→ **What is being asked**:
Pictures aside, please retype the whole listing word for word.

→ **Information supplied**:
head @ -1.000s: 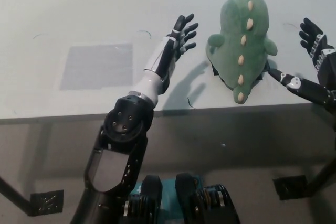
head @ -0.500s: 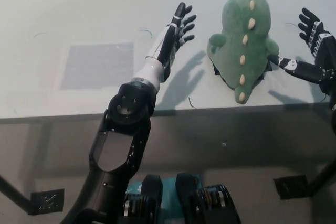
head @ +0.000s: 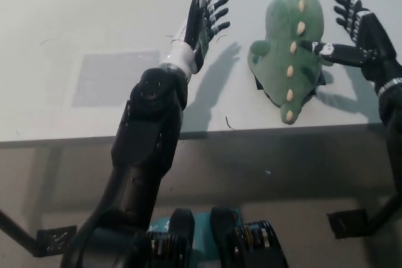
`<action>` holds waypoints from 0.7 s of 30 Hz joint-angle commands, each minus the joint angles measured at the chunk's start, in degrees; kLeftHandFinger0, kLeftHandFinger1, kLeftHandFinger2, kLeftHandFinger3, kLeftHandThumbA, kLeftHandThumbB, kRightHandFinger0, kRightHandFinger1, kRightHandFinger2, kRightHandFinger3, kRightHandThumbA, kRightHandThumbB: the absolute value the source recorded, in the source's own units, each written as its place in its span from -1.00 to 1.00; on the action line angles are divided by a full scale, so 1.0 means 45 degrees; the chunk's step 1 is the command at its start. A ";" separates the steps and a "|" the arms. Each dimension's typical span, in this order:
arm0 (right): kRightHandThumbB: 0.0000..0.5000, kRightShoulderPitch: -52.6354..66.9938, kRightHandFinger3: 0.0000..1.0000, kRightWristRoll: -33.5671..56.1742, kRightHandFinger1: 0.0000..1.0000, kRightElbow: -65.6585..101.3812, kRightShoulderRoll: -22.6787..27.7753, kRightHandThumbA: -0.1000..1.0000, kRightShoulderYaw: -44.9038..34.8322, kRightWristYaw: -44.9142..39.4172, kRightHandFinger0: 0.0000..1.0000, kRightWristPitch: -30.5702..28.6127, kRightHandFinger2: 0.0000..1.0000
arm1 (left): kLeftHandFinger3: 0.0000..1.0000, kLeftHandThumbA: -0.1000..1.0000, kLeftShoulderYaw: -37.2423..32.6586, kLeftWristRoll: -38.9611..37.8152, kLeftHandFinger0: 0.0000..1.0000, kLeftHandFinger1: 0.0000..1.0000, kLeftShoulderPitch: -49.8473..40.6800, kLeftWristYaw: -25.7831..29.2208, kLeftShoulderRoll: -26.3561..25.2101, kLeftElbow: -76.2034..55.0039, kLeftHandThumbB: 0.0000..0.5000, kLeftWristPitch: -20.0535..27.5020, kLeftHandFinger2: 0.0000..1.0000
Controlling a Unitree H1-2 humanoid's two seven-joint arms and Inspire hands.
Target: Use both hands to pick up a dinasour on the right side and move it to the left side
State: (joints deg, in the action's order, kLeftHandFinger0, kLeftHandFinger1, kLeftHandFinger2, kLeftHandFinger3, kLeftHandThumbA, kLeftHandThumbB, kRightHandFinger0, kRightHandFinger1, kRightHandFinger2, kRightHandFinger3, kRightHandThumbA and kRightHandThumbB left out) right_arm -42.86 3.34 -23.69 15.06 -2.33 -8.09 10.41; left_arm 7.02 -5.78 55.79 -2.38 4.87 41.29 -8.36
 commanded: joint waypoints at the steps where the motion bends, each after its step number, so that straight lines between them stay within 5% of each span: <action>1: -0.92 -0.1137 1.00 -0.0125 1.00 -0.1019 0.0240 1.00 0.0094 -0.0209 1.00 -0.0389 1.00 | 1.00 1.00 0.0281 -0.0431 1.00 1.00 0.1186 0.0296 -0.0135 0.0580 0.37 -0.0355 1.00; 3: -0.89 -0.1238 1.00 -0.0159 1.00 -0.1556 0.0271 1.00 0.0141 -0.0220 1.00 -0.0552 1.00 | 1.00 1.00 0.0266 -0.0362 1.00 1.00 0.1252 0.0350 -0.0201 0.0908 0.44 -0.0477 1.00; 7: -1.00 -0.1518 1.00 -0.0240 1.00 -0.2366 0.0127 1.00 0.0124 0.0080 1.00 -0.0828 1.00 | 1.00 1.00 0.0106 -0.0172 1.00 1.00 0.1506 0.0326 -0.0451 0.1511 0.20 -0.0864 1.00; 11: -0.73 -0.1420 1.00 -0.0433 1.00 -0.3152 0.0009 1.00 0.0253 0.0273 1.00 -0.1246 1.00 | 1.00 1.00 0.0179 -0.0327 1.00 1.00 0.1418 0.0205 -0.0542 0.2298 -0.05 -0.0763 1.00; 21: -0.57 -0.1514 1.00 -0.0887 1.00 -0.4183 -0.0107 1.00 0.0450 0.0612 1.00 -0.2030 1.00 | 1.00 1.00 -0.0096 -0.0097 1.00 1.00 0.0739 0.0389 -0.0184 0.3077 0.13 -0.0165 1.00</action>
State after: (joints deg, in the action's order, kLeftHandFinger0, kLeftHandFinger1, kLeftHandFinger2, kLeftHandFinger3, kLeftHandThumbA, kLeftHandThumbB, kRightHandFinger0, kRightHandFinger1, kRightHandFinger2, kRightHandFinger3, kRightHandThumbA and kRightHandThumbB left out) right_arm -45.93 1.07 -40.87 14.36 -0.82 -7.06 6.73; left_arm 6.99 -6.29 58.26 -1.56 3.24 55.01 -11.16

→ **Reply to the task**:
head @ -1.000s: 
head @ -0.500s: 
head @ +0.000s: 
`<action>` holds waypoints from 0.7 s of 30 Hz joint-angle commands, each minus the joint angles measured at the chunk's start, in degrees; kLeftHandFinger0, kLeftHandFinger1, kLeftHandFinger2, kLeftHandFinger3, kLeftHandThumbA, kLeftHandThumbB, kRightHandFinger0, kRightHandFinger1, kRightHandFinger2, kRightHandFinger3, kRightHandThumbA, kRightHandThumbB: the absolute value the source recorded, in the source's own units, each written as its place in its span from -1.00 to 1.00; on the action line angles are divided by a full scale, so 1.0 means 45 degrees; the chunk's step 1 is the command at its start. A ";" separates the steps and a "|" the arms. Each dimension's typical span, in this order:
arm0 (right): kRightHandThumbB: 0.0000..0.5000, kRightShoulderPitch: -52.6354..66.9938, kRightHandFinger3: 0.0000..1.0000, kRightWristRoll: -33.5671..56.1742, kRightHandFinger1: 0.0000..1.0000, kRightElbow: -65.6585..101.3812, kRightShoulderRoll: -22.6787..27.7753, kRightHandThumbA: -0.1000..1.0000, kRightShoulderYaw: -44.9038..34.8322, kRightWristYaw: -44.9142..39.4172, kRightHandFinger0: 0.0000..1.0000, kRightWristPitch: -30.5702..28.6127, kRightHandFinger2: 0.0000..1.0000
arm1 (left): kLeftHandFinger3: 0.0000..1.0000, kLeftHandThumbA: -0.1000..1.0000, kLeftShoulderYaw: -37.2423..32.6586, kLeftWristRoll: -38.9611..37.8152, kLeftHandFinger0: 0.0000..1.0000, kLeftHandFinger1: 0.0000..1.0000, kLeftShoulderPitch: -49.8473..40.6800, kLeftWristYaw: -25.7831..29.2208, kLeftShoulderRoll: -26.3561..25.2101, kLeftElbow: -76.2034..55.0039, kLeftHandThumbB: 0.0000..0.5000, kLeftWristPitch: -20.0535..27.5020, kLeftHandFinger2: 0.0000..1.0000
Controlling a Unitree H1-2 humanoid's two seven-joint arms and Inspire hands.
Target: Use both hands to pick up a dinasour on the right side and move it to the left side
State: (joints deg, in the action's order, kLeftHandFinger0, kLeftHandFinger1, kLeftHandFinger2, kLeftHandFinger3, kLeftHandThumbA, kLeftHandThumbB, kRightHandFinger0, kRightHandFinger1, kRightHandFinger2, kRightHandFinger3, kRightHandThumbA and kRightHandThumbB left out) right_arm -42.86 3.34 -23.69 15.06 -2.33 -8.09 10.41; left_arm 7.02 -5.78 55.79 -2.38 4.87 41.29 -8.36
 commanded: joint waypoints at the steps where the motion bends, each after its step number, so that straight lines between them stay within 5% of each span: <action>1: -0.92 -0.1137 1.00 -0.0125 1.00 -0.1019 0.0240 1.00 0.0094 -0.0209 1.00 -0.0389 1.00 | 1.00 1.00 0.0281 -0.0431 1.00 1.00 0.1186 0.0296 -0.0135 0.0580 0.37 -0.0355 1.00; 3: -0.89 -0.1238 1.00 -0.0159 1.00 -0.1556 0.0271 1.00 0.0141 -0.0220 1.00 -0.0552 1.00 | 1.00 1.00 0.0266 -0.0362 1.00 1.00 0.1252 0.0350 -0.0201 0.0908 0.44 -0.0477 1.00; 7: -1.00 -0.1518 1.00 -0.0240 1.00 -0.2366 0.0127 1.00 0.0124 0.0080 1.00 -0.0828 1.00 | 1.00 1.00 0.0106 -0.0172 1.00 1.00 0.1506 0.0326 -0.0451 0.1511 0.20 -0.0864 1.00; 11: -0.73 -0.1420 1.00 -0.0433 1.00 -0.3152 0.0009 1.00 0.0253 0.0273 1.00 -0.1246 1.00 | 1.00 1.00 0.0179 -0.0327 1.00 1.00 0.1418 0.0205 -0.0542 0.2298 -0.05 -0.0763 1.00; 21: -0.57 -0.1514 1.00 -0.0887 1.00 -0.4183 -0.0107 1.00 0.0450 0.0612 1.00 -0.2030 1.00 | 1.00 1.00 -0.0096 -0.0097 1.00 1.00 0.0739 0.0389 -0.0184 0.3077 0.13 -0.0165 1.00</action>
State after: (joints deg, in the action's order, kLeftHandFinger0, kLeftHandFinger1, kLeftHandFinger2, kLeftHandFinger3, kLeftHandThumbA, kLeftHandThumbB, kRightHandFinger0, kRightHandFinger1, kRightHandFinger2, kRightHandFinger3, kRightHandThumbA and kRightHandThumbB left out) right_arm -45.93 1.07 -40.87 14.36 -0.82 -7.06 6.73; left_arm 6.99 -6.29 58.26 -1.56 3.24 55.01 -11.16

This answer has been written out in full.